Posted May 03rd 2017
This year the key message is about ensuring that women and their family and friends know where they can find help and support for mums experiencing mental health problems during pregnancy or in the first year of a baby’s life.
Why do we need a World Maternal Mental Health Day?
We know that at least one in ten women can be affected by mental health problems during pregnancy and the year after she has had a baby. We know that these mental health problems can have devastating effects on mums, partners and babies. They are of particular concern when they exist alongside other adversities. But we know that with the right kinds of support at the right time, much of the harm caused by these mental health problems can be prevented or overcome. By supporting mums and their families affected by perinatal mental health problems we can improve outcomes for children so they are given the best start in life.

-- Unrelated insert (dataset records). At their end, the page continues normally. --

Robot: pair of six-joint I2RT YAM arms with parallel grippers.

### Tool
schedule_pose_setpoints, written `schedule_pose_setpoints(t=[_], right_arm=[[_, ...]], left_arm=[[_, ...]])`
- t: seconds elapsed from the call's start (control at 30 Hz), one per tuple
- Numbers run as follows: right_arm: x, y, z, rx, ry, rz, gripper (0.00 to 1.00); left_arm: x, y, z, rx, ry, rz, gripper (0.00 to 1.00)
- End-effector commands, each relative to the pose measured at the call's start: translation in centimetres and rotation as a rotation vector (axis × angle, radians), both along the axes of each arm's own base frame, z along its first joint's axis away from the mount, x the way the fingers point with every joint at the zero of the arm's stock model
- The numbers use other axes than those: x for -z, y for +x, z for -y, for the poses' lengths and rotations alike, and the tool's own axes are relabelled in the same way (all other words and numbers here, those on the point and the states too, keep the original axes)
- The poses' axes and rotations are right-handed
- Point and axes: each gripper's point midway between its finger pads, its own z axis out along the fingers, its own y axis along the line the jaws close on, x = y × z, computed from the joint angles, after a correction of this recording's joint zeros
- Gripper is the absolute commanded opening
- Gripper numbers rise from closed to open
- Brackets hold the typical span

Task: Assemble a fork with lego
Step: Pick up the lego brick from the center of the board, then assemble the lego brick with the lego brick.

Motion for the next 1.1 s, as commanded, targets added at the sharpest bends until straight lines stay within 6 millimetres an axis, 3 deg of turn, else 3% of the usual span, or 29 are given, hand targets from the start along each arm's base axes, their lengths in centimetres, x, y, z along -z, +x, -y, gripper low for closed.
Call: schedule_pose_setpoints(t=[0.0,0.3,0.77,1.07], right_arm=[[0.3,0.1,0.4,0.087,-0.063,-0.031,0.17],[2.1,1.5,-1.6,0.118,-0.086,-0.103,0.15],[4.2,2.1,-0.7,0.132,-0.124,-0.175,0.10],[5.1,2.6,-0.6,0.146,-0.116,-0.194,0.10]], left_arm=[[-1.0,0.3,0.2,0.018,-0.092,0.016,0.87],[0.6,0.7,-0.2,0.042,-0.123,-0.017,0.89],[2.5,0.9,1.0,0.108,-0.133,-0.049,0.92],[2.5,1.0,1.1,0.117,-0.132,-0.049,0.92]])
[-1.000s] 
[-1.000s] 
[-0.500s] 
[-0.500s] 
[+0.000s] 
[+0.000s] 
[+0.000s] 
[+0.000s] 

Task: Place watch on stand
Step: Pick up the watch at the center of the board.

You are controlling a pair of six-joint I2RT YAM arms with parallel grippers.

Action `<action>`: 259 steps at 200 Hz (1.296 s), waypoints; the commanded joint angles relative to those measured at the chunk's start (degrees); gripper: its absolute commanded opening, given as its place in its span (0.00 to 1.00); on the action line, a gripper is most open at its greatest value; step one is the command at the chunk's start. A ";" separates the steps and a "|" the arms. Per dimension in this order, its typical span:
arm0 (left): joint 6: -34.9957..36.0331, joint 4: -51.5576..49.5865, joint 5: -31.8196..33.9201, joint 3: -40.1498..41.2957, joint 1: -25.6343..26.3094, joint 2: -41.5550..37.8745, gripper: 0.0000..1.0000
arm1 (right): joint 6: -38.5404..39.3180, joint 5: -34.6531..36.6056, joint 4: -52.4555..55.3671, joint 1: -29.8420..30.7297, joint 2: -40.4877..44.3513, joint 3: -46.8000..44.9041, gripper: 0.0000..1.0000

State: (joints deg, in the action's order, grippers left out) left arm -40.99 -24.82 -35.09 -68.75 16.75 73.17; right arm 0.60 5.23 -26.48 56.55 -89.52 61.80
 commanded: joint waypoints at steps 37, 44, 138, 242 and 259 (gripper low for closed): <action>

Perinatal Mental Health in Wales Project
Today, we are excited to announce the launch of a new collaborative research project into perinatal mental health in Wales. NSPCC Cymru/Wales, The National Centre for Mental Health and Mind Cymru have joined forces to work together on a project which investigates perinatal mental health services in Wales.
Over the next year, we will be working together to map out what services are available across statutory and voluntary sectors in Wales for women experiencing perinatal mental health difficulties, and explore what it is like for women and their partners in Wales to live with, and manage these types of illnesses.
To help us do this we will be launching a number of online surveys within the next few months and we would like to hear from midwives, health visitors, and mental health teams who are practising in Wales; third sector organisations who provide perinatal mental health support to women; and women and their partners (18+) affected by perinatal mental health problems (diagnosed or undiagnosed) in Wales. We will be advertising for research participants soon.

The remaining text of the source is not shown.